>>>
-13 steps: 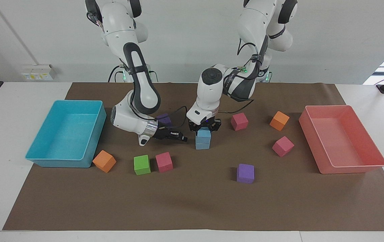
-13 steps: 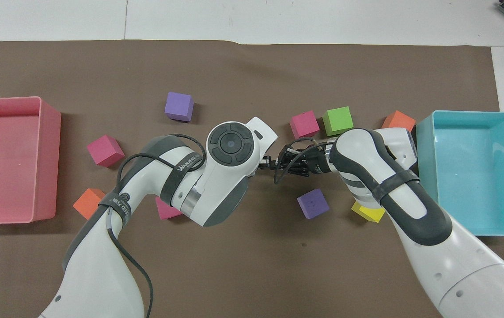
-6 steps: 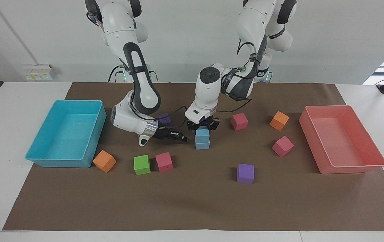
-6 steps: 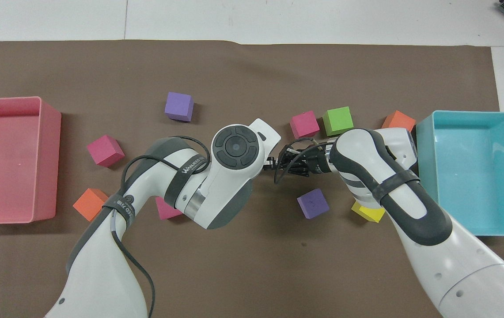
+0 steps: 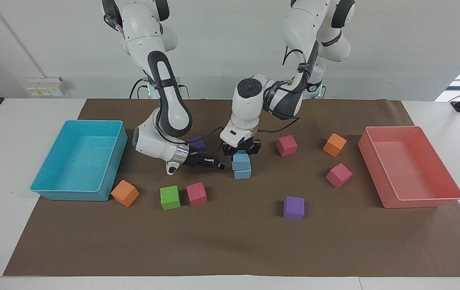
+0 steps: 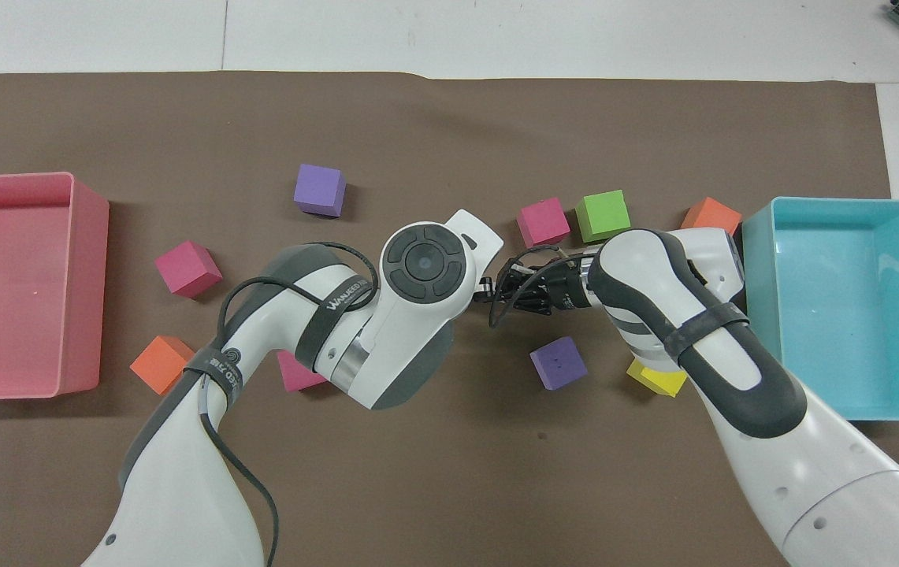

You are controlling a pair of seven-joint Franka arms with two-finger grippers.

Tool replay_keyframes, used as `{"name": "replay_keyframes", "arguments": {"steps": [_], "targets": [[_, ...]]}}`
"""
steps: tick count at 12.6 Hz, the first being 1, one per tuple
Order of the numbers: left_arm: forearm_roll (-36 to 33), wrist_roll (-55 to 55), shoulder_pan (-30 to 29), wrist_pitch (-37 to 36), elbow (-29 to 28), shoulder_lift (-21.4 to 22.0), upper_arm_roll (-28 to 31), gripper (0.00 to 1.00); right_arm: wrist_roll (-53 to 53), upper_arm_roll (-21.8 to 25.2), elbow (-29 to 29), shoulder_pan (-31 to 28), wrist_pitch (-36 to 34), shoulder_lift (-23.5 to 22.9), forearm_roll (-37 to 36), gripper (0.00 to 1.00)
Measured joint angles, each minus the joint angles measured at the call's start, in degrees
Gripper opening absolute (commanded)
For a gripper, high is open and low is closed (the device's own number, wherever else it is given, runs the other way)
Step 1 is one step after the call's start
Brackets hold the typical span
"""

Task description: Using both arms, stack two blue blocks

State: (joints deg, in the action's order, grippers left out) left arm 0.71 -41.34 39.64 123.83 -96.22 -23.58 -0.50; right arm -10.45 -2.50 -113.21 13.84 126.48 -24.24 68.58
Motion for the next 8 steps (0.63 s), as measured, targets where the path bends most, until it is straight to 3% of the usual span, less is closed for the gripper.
{"name": "replay_keyframes", "arguments": {"steps": [8], "targets": [[0.0,-0.5,0.0,-0.5,-0.1,-0.2,0.5,0.24,0.0,0.0,0.0,0.0,0.0,0.0,0.0,0.00]]}}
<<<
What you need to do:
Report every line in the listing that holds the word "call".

Answer space:
Measured joint angles, each minus the joint angles measured at the call's start, in degrees
Step 1 is one step after the call's start

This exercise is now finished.